-- Task brief --
Of the lines below, report only those that contain "robot".

(Beginning of Data extracts)

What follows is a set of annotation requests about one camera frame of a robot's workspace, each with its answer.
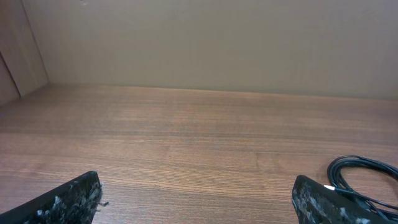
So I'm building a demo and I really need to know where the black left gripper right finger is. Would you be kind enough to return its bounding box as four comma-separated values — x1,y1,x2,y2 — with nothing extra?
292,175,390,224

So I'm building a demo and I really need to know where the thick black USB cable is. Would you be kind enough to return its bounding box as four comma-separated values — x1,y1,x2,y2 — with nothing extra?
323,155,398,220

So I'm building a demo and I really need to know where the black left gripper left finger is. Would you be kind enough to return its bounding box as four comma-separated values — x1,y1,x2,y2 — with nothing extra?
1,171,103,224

(End of Data extracts)
(Beginning of Data extracts)

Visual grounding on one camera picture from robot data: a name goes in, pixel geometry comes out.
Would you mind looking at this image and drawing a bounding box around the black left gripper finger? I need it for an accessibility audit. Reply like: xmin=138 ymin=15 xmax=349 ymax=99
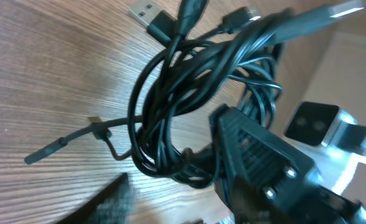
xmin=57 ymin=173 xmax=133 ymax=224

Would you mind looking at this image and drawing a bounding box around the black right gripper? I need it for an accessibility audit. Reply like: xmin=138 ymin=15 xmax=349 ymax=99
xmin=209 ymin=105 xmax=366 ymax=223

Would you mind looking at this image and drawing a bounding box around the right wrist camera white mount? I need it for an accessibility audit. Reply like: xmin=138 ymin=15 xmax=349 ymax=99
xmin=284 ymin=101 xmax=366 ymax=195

(End of Data extracts)

-- Solution for this task --
What follows is a set of annotation requests about one camera frame of a robot's workspace, each with its answer.
Visual grounding on one camera picture from robot data: a name goes in, pixel geometry comes out.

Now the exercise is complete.